Edited October 16, 2013 by Fruity Insanity

[Redwall]

you don't multiply 1/8192 by 5 because the pokemon in the horde of five are presumed to be shiny/un-shiny independently of each other. pokemon 1 (of five) being shiny does not preclude pokemon 2 (of five) from being shiny. bbm's calculation is consistent with what we understand of X/Y at this point, though it is entirely possible that, for example, the shininess rate has changed from 1/8192 for any given pokemon, or that the developers have coded something preventing multiple shinies from appearing in a horde, etc.

[Fruity Insanity]

Apparently, I wasn't thinking clearly, lol.

Edited October 16, 2013 by Fruity Insanity

[Nobody]

Exactly.

Which is why you add.

Because they are independent from one another.

Nessie is right. Think about it like this: there is a 8191/8192 probability that a pokemon isn't shiny. If you want 5 non shiny pokemon, you have to multiple 8191/8192 x 8191/8192 x 8191/8192 x 8191/8192 x 8191/8192. The probability of having at least one shiny is (1 - that). Believe me, I studied statistics.

Here:

http://en.wikipedia.org/wiki/Binomial_distribution

Edited October 16, 2013 by Nobody

[Redwall]

You're still wrong.
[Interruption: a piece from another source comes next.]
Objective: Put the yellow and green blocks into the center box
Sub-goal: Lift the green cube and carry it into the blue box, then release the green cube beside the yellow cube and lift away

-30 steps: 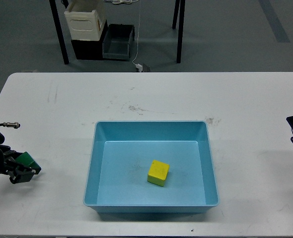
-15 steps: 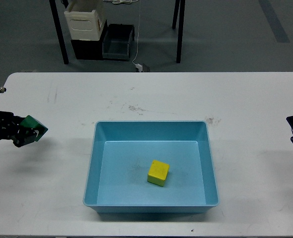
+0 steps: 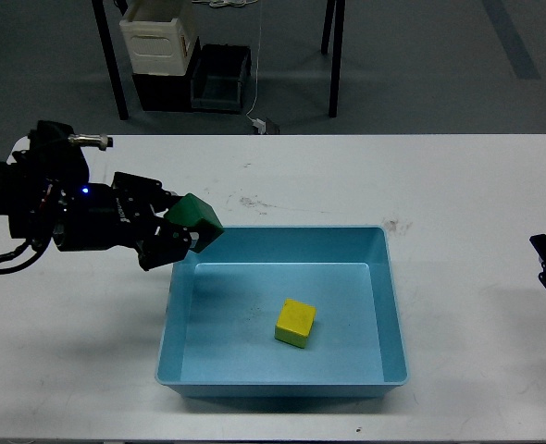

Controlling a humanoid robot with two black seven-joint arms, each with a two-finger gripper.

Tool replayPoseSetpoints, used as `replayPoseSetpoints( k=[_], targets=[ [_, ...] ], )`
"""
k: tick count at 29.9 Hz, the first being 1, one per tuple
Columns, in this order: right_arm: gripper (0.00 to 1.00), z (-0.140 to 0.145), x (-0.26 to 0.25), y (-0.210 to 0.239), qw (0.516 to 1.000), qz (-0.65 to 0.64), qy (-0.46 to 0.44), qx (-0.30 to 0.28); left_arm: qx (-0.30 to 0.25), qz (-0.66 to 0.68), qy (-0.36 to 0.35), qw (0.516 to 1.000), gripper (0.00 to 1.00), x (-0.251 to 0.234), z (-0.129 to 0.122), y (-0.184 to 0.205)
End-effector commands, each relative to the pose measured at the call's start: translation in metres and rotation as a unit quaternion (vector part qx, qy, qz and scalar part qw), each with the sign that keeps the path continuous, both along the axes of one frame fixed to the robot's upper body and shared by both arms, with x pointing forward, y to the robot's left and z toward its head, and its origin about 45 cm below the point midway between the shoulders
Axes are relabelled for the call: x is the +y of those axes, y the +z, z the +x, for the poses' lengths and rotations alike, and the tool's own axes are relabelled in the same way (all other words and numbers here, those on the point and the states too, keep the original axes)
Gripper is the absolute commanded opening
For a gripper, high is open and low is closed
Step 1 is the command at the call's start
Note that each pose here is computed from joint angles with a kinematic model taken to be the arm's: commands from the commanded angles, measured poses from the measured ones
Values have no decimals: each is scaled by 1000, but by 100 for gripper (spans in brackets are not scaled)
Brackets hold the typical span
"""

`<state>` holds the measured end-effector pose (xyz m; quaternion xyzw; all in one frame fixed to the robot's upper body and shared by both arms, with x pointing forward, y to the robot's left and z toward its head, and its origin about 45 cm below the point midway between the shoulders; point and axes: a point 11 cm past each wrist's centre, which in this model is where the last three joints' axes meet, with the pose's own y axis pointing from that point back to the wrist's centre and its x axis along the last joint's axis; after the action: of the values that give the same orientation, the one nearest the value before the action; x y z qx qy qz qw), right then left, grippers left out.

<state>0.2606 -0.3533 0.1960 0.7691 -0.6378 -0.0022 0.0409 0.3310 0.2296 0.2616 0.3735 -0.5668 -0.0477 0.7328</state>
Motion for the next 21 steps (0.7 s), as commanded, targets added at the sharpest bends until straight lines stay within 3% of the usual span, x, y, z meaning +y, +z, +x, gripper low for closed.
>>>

You generally add things when they are mutually exclusive: for example, if I wanted to find the probability of getting a one, two, or four when rolling a fair die with six faces, in that case it would simply be 3/6 = 0.5. Rolling a one is mutually exclusive from rolling any other number. In this Pokemon example, having one Pokemon in a horde of five be shiny is not mutually exclusive from having another Pokemon in that horde of five be shiny.

Independent events are different; two events are independent if the occurrence of one doesn't influence the odds of the occurrence of the other. Events A and B are independent iff P(A and B) = P(A) * P(B), where P(blah) denotes the probability of blah occurring. Going back to the Pokemon example, then, if the probability of any given shiny Pokemon appearing is p_s, then the probability of a non-shiny occurring is 1-p_s. If we look at a set of five Pokemon, assuming that their shininess is independent, the probability that none are shiny is (1-p_s)^5 going by the P(A & B) = P(A) * P(B). The probability that at least one is shiny is 1 - (1-p_s)^5, which is what BBM has written.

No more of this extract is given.